In March of this year, the Centers for Medicare and Medicaid Services (CMS) released a telehealth and telemedicine tool kit for long-term care nursing homes. The eight-page document is a collection of links to hundreds more pages of online resources, policy statements regarding COVID-19, checklists, recommendations, and press releases from CMS.
If you are a skilled nursing care facility (SNF) considering launching a telehealth program, it can be a tough pile of material to wade through, especially in the middle of a national health emergency. Not all the material is specific to SNFs (in fact most of it isn’t), and on top of that, some of the links CMS provided in the tool kit have since expired and/or been replaced by more up-to-date material.
Since Daily Care Telemedicine aims to give you “a direct line” to better telemedicine, we’ve taken the time to pull out some of the tool kit’s key takeaways on everything from regulatory challenges to choosing a telemedicine vendor.
Regulatory Changes Impacting SNFs
On March 17th, both CMS and the HHS Office of the Inspector General released a series of policy changes and waivers dramatically expanding the types of telemedicine they would allow and the circumstances in which CMS will reimburse for telemedicine visits.
These are the most sweeping changes:
- Medicare will reimburse for telemedicine visits everywhere, not just in rural areas as before the pandemic.
- Medicare will now reimburse for telehealth services originating anywhere, including a patient’s home. Previously, telehealth had to take place at a qualified “originating site,” (skilled nursing facilities were already included in those).
- Medicare used to require an “established relationship” to exist with the patient receiving telehealth services; the new rules state that CMS will use selective enforcement and not conduct audits to ensure those relationships exist, so long as the public health emergency endures.
- The Office of the Inspector General said that physicians and other healthcare providers can waive any cost-sharing (deductibles and/or co-insurance) for any telehealth visit. Previously, doing so could have been considered a violation of anti-kickback laws.

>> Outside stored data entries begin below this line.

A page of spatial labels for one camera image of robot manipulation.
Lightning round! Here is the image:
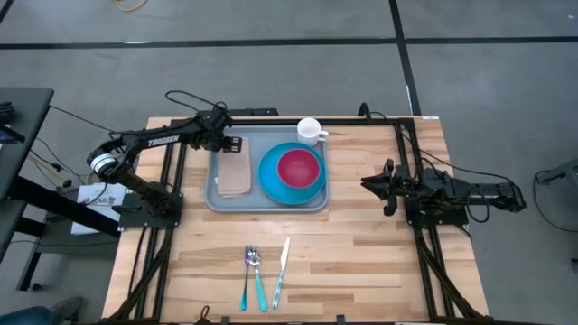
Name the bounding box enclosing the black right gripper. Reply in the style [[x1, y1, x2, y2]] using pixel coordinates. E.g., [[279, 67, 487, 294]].
[[360, 158, 415, 217]]

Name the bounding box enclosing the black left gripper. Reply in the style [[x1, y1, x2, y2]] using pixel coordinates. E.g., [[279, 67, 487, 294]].
[[206, 117, 243, 153]]

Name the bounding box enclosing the beige cloth napkin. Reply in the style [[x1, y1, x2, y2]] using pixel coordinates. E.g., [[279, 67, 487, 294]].
[[216, 136, 253, 199]]

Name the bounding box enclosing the blue plate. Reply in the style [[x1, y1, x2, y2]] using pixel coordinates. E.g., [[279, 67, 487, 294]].
[[257, 142, 327, 206]]

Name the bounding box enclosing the pink bowl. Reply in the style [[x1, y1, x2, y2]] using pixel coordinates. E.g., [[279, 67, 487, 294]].
[[276, 148, 322, 190]]

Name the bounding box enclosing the white mug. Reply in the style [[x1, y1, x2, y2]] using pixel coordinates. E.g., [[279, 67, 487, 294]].
[[296, 116, 330, 147]]

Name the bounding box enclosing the knife with teal handle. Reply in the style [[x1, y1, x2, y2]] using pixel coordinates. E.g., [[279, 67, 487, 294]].
[[271, 236, 292, 311]]

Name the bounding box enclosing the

- Finally, HIPAA violations will not be pursued if you communicate with patients via common consumer communications platforms such as Skype or FaceTime.

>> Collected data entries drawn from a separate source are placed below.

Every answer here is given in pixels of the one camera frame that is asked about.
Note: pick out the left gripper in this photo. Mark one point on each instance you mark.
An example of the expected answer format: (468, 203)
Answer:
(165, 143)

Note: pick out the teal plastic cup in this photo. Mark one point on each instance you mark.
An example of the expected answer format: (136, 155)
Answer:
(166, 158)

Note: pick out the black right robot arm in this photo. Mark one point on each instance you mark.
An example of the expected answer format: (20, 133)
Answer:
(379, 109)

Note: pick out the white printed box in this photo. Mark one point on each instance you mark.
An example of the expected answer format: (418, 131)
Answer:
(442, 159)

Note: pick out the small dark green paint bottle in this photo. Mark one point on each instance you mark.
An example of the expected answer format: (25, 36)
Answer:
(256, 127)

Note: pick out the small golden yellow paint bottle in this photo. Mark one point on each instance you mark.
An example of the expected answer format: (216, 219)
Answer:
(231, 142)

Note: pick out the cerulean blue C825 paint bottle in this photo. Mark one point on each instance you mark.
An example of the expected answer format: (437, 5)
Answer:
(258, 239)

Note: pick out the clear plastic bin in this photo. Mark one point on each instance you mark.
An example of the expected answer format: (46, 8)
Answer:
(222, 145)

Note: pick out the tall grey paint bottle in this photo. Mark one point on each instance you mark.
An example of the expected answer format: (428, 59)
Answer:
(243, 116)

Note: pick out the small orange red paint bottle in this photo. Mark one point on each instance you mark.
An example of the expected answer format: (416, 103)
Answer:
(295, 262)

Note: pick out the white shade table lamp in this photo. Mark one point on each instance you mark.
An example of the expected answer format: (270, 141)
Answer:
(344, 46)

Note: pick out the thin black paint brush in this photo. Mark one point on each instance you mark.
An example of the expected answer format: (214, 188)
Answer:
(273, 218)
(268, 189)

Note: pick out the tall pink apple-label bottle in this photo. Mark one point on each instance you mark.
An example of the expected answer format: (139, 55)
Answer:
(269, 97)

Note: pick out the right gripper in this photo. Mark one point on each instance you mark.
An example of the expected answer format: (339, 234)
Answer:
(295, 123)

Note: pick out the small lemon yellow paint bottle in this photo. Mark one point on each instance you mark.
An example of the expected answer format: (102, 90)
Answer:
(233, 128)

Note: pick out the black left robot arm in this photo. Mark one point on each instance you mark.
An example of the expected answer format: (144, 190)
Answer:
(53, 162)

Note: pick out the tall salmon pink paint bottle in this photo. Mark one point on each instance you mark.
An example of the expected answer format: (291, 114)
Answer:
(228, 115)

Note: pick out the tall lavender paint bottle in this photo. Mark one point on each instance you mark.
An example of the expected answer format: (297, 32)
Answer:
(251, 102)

The tool kit states explicitly that “nursing homes do not need to apply for a waiver to use telehealth and telemedicine services,” and in fact the presence of COVID-19 means that there is an “urgency to expand” telemedicine in order to keep vulnerable patients safe and healthy.
In other words, the regulatory door is more than open — skilled nursing care facilities just need to walk through it.

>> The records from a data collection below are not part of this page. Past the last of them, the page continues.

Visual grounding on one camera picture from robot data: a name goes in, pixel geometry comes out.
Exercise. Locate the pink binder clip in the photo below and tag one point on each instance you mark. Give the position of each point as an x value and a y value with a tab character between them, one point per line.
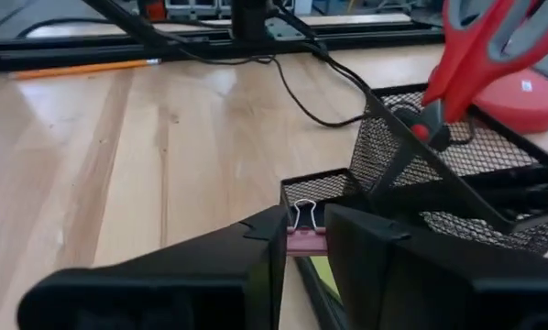
306	243

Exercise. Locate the orange pencil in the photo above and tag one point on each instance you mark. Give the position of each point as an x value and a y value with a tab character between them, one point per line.
86	69

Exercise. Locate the red desk lamp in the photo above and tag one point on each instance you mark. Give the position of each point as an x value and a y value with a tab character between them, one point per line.
521	105

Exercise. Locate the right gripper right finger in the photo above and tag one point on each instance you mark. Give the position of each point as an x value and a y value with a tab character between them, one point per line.
439	293

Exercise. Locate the black mesh desk organizer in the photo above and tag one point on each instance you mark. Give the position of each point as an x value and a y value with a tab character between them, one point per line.
485	156

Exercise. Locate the yellow-green eraser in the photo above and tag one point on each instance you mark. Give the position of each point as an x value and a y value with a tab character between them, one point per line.
322	270

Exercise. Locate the black aluminium table frame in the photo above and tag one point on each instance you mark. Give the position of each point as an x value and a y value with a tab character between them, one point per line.
95	50

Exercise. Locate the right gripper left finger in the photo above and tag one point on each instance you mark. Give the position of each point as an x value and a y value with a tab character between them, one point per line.
164	293

Which Telehealth Services Codes Are Covered?
The telehealth and telemedicine tool kit provides a link to the CMS page where you can download an excel list of telehealth services which are currently payable under the Medicare Physician Fee Schedule. CMS keeps the page fairly up to date (the last update as of this piece was on October 14th, 2020).
Here’s a handy summary (via CMS):
Telehealth and Telemedicine Implementation Guides
The tool kit provides links to several implementation and startup guides, including this extremely comprehensive one published as a collaboration between Telligen and gpTRAC (the Great Plains Telehealth Resource Assistance Center), and another published by Washington State.
Unfortunately, both of these are broad in their recommendations for setting up a telehealth program generally, nor are they specific to the needs of skilled nursing facilities. And neither of them were produced in the context of a global pandemic. Thus, they may have out-dated information on regulatory barriers and/or technology overviews.
Those guides also do not take into account the new incentives which should be prompting every SNF without a telemedicine program to immediately begin planning for one. First among these is the need to keep SNF staff and patients alike safe from COVID-19, while continuing to provide quality care.
We recommend using gpTRAC’s “Checklist for Initiating Telehealth Services,” rather than reading through dozens of pages in an out-dated guide. The checklist won’t give you all the answers, but it will make sure you don’t forget to ask any of the important questions which need asking as you prepare for and implement a telehealth program.
Which brings us to:
How to choose a telemedicine vendor
Of course, if you are a skilled care facility, we would love for you to consider Daily Care Telemedicine as your telemedicine provider. We offer enterprise technology combined with a direct line to personalized service for our partners.
That said, the CMS tool kit links to a good overview for choosing a vendor provided by the National Organization of State Offices of Rural Health. Like many of the other resources provided by CMS, this one is a little old (it was uploaded in 2016). Yet it still provides a good set of questions to ask and considerations for choosing a telemedicine services provider:
What the future holds
In March 2020, with COVID-19 a growing threat and our country’s health system responding to it on the fly, we naturally turned to the resources and guides which had been developed over the past 5-10 years. But the roadmaps of the past may not necessarily be the best guides for the future.
Around the country, 2020 has been a watershed year for growth in telemedicine and telehealth. Skilled nursing facilities are no exception. As the epicenters of many early outbreaks, SNFs turned to telehealth as a way to keep its staff and patients safe. As a country and as a healthcare system, we are collectively learning an enormous amount about what works and what doesn’t when it comes to telemedicine implementations.
No doubt by this time next year, we will have even more tools, and better tools, in our collective telemedicine tool kit.